Check every line below for the word "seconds" and copy each one that has it.

** Exercise data follows **

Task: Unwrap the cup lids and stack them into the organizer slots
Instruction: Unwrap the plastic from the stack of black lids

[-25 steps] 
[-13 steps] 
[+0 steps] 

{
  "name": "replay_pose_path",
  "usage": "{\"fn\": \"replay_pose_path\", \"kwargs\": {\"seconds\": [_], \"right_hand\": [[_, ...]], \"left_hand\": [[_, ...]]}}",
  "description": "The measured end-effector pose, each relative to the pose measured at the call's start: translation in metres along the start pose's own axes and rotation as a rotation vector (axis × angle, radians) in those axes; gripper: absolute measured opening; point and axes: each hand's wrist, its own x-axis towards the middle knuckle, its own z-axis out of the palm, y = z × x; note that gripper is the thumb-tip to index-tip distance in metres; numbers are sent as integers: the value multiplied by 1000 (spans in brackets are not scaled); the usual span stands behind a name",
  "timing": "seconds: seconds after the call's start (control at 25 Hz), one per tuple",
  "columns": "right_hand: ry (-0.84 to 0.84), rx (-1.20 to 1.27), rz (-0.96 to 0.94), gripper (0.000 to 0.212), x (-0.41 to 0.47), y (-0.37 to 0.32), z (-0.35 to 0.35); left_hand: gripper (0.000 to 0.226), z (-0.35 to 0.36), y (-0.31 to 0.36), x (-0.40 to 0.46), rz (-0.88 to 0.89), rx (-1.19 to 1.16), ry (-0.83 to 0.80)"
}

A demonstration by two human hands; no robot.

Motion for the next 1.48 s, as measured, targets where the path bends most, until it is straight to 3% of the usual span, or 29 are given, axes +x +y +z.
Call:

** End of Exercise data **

> Response
  "usage": "{\"fn\": \"replay_pose_path\", \"kwargs\": {\"seconds\": [_], \"right_hand\": [[_, ...]], \"left_hand\": [[_, ...]]}}",
  "timing": "seconds: seconds after the call's start (control at 25 Hz), one per tuple",

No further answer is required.